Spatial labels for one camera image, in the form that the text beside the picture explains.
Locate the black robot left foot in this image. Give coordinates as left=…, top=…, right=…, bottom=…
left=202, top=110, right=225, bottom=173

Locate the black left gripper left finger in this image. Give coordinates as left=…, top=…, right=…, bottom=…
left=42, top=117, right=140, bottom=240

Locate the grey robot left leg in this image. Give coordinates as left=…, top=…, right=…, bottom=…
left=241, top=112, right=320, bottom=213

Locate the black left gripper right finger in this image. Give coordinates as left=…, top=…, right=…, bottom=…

→ **WORK TO COMPLETE**
All lines from the one with "Locate the black robot" onward to the end of the records above should be repeated exactly, and only those lines.

→ **EXERCISE ANSWER**
Locate the black robot left foot in this image. Give coordinates as left=…, top=…, right=…, bottom=…
left=202, top=110, right=225, bottom=173

Locate the black left gripper left finger in this image. Give coordinates as left=…, top=…, right=…, bottom=…
left=42, top=117, right=140, bottom=240

Locate the grey robot left leg in this image. Give coordinates as left=…, top=…, right=…, bottom=…
left=241, top=112, right=320, bottom=213

Locate the black left gripper right finger in this image. Give coordinates as left=…, top=…, right=…, bottom=…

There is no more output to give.